Before we start#
History#
The original URVA method was implemented by Zoran Konkoli in the link L716 of Gaussian package. However, this part is never incorporated into the public version of Gaussian. Since then, many other contributors including Dr. Wenli Zou added functionalities into this part and migrated this part from older version of Gaussian into newer version of Gaussian for several times. As Gaussian package was written in Fortran 77, the corresponding URVA part was written in the same language.
In 2015, Dr. Dieter Cremer and Dr. Elfi Kraka thought about a stand-alone version of the URVA program. Yunwen Tao, a Ph.D. student of CATCO at that time started this project using Fortran 90. Then he switched to Python, which is more flexible and easier to use. This led in 2018 to the first stand-alone-version called pURVA. The code has in between been completely overworked and optimized, as well as new features have been added by Dr. Robert Kalescky, leading to a modern version named URVA2025, the current release.
Execution of URVA#
The proper execution of URVA requires modern Python3 interpreter.
Here are the list of Python modules needed to run URVA: (1) NumPy, (2) SciPy, (3) SymPy, (4) sys, (5) os, (6) copy, (7) gc, (8) math and (9) time.
Make sure that all these modules have been installed properly.
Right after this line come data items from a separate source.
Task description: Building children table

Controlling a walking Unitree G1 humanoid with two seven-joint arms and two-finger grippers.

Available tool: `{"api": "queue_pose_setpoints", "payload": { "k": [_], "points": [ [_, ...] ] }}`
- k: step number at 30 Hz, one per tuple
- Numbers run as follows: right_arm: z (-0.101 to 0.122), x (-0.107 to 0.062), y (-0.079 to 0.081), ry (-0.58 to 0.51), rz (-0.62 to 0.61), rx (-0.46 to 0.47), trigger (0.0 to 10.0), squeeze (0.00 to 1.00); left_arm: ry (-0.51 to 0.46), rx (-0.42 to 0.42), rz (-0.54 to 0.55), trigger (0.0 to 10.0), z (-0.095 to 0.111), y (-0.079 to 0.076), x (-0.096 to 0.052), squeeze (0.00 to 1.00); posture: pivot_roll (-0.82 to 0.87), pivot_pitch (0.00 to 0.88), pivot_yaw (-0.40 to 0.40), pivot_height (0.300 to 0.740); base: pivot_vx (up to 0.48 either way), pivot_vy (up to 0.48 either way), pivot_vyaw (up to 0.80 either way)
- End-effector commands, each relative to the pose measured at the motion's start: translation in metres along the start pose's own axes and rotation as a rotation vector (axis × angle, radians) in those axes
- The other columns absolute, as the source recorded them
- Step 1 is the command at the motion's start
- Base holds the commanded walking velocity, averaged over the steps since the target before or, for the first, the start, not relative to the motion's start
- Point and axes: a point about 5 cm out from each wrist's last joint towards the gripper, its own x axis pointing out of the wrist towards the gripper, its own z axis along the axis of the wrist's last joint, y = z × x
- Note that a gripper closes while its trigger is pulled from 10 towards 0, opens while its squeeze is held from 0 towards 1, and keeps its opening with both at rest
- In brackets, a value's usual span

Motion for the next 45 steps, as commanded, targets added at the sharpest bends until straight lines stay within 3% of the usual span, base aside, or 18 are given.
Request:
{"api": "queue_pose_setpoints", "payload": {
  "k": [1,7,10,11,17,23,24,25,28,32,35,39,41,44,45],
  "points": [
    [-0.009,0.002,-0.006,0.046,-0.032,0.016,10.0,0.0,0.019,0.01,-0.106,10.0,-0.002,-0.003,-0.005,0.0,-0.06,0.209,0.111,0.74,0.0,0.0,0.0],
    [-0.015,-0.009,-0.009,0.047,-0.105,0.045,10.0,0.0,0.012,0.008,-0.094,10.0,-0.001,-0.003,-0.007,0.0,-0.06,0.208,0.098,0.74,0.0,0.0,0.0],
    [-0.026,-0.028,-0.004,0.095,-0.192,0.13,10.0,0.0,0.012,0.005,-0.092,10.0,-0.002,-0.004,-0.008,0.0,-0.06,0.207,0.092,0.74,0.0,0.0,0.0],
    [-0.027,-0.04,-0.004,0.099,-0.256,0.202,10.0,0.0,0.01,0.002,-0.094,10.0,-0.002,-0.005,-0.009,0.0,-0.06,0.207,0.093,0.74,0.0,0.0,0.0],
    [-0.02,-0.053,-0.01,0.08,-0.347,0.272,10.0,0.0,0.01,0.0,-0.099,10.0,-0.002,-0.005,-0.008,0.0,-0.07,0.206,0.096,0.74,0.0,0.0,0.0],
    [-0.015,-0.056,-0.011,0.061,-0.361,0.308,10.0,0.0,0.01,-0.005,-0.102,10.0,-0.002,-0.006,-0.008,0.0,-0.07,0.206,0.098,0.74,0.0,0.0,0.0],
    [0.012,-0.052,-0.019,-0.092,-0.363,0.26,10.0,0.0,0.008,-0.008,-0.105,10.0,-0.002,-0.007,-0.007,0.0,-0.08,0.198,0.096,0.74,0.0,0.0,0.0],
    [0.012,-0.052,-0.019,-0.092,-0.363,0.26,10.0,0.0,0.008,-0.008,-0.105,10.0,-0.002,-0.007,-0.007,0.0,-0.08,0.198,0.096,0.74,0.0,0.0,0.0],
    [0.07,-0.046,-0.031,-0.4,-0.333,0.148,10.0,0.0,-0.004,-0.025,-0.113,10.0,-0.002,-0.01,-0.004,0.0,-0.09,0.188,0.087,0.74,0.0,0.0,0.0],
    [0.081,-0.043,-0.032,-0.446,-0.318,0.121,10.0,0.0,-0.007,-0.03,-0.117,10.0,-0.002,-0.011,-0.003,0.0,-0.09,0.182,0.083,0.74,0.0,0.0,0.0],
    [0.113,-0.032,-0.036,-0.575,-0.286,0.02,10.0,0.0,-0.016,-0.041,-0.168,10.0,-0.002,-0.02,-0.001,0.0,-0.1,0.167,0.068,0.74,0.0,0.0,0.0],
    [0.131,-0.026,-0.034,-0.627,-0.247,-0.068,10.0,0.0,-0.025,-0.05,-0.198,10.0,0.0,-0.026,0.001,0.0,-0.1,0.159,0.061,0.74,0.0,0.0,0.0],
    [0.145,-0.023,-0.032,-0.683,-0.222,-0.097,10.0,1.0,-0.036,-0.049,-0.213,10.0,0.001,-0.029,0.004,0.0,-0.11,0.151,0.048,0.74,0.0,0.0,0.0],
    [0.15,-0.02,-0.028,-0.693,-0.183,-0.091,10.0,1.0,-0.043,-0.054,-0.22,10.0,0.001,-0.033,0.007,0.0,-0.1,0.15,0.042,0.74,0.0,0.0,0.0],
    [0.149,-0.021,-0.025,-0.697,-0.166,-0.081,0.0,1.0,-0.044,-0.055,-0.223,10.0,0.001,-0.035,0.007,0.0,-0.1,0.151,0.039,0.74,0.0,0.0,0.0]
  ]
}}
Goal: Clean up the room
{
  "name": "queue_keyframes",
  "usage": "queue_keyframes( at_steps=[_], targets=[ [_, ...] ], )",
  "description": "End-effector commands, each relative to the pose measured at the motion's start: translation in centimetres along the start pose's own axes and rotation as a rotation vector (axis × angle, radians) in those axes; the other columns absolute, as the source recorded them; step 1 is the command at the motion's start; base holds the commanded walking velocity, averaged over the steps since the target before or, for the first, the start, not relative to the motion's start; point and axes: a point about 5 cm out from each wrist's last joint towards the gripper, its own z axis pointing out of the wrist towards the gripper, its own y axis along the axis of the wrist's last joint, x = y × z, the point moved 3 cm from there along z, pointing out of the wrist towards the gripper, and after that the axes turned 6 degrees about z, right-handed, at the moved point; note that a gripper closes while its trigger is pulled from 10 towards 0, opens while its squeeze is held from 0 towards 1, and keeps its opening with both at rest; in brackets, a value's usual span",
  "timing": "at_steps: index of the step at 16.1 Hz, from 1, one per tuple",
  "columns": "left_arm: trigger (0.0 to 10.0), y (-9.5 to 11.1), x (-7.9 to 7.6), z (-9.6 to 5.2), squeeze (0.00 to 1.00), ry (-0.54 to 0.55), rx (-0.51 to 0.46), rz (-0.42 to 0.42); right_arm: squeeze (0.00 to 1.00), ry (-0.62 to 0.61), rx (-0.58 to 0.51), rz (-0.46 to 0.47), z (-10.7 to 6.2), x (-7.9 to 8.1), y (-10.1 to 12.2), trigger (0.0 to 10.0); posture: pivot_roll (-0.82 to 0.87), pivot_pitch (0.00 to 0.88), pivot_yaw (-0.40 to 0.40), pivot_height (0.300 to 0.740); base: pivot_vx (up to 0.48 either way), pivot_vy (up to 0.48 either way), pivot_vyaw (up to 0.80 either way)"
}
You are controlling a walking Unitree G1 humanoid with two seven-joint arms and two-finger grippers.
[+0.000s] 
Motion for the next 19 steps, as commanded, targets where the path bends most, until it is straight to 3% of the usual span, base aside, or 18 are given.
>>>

URVA expects and then reads in an external text file as the user input file. After this file is prepared, in the terminal, type in
$ python main.py
``myinputfile``
From the standard output, we could monitor how the calculation goes. The calculation results will be dumped into external text files on the disk.
To make life easier, running URVA on ManeFrame cluster is recommended as URVA has been developed and tested on the same machine. Before running URVA, remember to load the Python interpreter by using
$ module load python
Theory as Unified Reaction Valley Approach#
The name of “Unified Reaction Valley Approach” firstly appeared on scientific journals in 1997 when Konkoli, Kraka and Cremer published their comprehensive studies of CH\(_3\) + H\(_2\) \(\rightarrow\) CH\(_4\) + H on J. Phys. Chem. A[Konkoli et al., 1997]. In that paper, one of the highlights is to introduce the approach that calculates the adiabatic mode coupling coefficient that is decomposition of reaction path curvature into adiabatic local modes which was a novel approach dealing with vibrational spectroscopy. URVA is based on the Reaction Path Hamiltonian(RPH) that was intensively developed by Miller, Handy[Miller et al., 1980], Page and McIver[Page and McIver, 1988]. In the year of 2011, Dr. Kraka published a well-written review on the relationship between RPH and URVA[Kraka, 2011]. Most recently, Dr. Zou proposed a new approach to decompose the reaction path direction and curvature into internal coordinates which opens the possibility to study chemical reactions in large systems, e.g. organometallic compounds and enzymes[Zou et al., 2016].
One of the most important papers involved in URVA is the introduction of Diabatic Mode Ordering(DMO) procedure which has now been widely used in several projects within CATCO group[Konkoli et al., 1997].